|
辻本議員発言一覧>>2005年6月本会議
辻本議員の反対討論 
「明石学区総合選抜制度にかかる住民投票条例制定を求める請願」
採決に反対します
私は日本共産党議員団を代表して、請願受理第3号「明石学区総合選抜制度にかかる住民投票条例制定を求める請願」不採択に意見を述べ反対の立場を明らかにします。
教育問題は学校と当事者だけの問題ではなく、まちづくりとも密接に関係しており、全市民的な課題であります。そして、明石総選のあり方についても同じく重要な問題です。そのことは、検討委員会の答申でも「明石市内の多くの中学生が県立高等学校に進学し、学び育っていくことから、入学者選抜制度の在り方は、明石市の教育に与える影響は極めて大きいものであると言える」と述べられています。明石総選の問題が、全市民的な問題であることは、子育てを終えた多くの高齢者が署名の趣旨に賛同されたことを見ても明らかです。
総選が実施される以前の明石を知るある高齢者は「昔に逆戻りをさせてはならない。地域と教育を切り離してはならない」と述べています。1万2366筆の署名にはこういった高齢者の願いも込められています。「おじいちゃん、おばあちゃんが投票しても仕方がない」などという意見があるようでありますが、そういった意見は、この問題の影響の大きさが見えていないだけでなく、自分の子どものことだけでなく、地域の発展や明石の子どもたちのすこやかな成長を願っている多くのお年寄りを侮辱する態度であるといわなければなりません。
また、市民の多くが明石総選を正しく理解していないという意見があります。もしそうであるなら、その責任は、この30年間十分な啓発活動をしてこなかった明石市教育委員会自身にあるのであって、制度の問題ではありません。
住民投票を実施することで、市民が地域の教育に対する関心を高め、市教委自身が目指している市民の「参画と協働」による「開かれた学校づくり」を大きく前進させる機会にすることができます。市民の理解や関心が十分に高いとは言えない状況を固定的に見るのではなく、住民投票を取り組む過程で、市民の関心を高め、教育への住民参加を促す契機にするという観点が大切です。

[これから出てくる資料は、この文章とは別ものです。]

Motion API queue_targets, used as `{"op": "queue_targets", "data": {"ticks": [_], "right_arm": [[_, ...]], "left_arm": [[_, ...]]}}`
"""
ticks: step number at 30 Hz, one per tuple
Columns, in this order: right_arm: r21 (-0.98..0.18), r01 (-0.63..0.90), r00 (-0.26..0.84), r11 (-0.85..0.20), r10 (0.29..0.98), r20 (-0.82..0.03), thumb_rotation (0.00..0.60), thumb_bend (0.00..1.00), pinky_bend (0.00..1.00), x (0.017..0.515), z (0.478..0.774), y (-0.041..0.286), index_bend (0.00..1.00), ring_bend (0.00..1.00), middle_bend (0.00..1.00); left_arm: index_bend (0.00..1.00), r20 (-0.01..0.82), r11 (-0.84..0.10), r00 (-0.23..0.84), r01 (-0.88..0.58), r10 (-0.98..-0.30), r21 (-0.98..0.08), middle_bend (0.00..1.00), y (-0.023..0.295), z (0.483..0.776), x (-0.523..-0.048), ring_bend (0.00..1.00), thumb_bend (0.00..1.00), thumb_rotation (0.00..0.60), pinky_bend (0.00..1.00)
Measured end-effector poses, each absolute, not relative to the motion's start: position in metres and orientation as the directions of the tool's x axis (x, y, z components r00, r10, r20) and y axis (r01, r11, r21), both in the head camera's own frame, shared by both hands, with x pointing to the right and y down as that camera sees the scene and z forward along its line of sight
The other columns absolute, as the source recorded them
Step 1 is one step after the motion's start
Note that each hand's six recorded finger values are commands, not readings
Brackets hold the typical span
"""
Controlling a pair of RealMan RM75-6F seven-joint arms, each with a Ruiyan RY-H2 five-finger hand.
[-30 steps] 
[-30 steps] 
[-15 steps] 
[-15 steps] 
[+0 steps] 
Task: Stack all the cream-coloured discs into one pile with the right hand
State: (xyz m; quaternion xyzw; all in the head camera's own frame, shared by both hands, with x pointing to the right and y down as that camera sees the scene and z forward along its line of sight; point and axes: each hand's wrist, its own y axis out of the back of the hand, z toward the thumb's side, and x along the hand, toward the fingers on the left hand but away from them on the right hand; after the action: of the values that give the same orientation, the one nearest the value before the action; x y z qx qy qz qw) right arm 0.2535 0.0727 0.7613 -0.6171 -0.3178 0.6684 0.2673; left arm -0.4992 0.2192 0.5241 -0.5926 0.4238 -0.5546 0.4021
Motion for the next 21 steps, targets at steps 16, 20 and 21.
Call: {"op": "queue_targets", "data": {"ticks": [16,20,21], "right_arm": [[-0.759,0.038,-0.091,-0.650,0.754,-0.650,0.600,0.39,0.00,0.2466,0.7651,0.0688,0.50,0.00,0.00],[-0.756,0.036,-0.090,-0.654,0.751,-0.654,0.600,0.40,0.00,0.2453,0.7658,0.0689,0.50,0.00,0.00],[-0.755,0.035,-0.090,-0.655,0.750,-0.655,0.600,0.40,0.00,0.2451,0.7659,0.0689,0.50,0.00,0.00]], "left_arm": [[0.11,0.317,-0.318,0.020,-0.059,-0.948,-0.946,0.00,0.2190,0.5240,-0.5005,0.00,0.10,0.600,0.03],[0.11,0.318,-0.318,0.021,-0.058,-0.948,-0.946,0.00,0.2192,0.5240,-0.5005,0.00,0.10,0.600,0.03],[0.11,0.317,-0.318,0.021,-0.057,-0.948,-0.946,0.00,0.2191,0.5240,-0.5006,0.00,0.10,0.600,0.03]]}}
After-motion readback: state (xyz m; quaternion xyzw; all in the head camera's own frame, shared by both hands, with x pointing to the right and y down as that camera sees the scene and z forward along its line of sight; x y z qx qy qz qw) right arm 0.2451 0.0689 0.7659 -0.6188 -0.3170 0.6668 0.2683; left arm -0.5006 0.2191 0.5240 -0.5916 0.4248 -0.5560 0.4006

また、専門的な問題だから、専門家に任せておけばよいという意見は、今の住民自治・参画と共同の流れを理解しない時代と逆行する意見です。現に、多くの自治体で、合併問題、河口堰問題などが、住民投票によって市民の審判を受けています。総選問題は、多くの市民が生徒として、あるいは、保護者として体験しており、はるかに分かりやすく身近な問題です。また、県立高校は県民の宝であり、とりわけ明石市内の県立高校は、高校増設期に、明石市と明石市民が建設用地を用意する際に積極的な役割を果たした学校がほとんどです。それを、専門家に任せておけばよいというのは、明石市民には、まともな判断はできないという、市民蔑視の態度であるといわなければなりません。市教委は、総選見直しの根拠として平成14年8月実施の市民意識調査をあげています。市民の声により検討したと言うのであれば、県教委に対する要望内容についても市民に問うのが当然であり自然な流れです。
「総選は廃止されるのかされないのか、廃止したら明石の教育はどうなるのか」という一番大切な市民の疑問にまともに答えないまま、有耶無耶にし、一部の人たちだけで、総選廃止を決めてしまうことは許されません。問題をありのまま市民に知らせ、住民参加による徹底審議によって民主的に決定するべきであります。
以上、議員各位のご理解とご賛同を求めて、私の討論をおわります。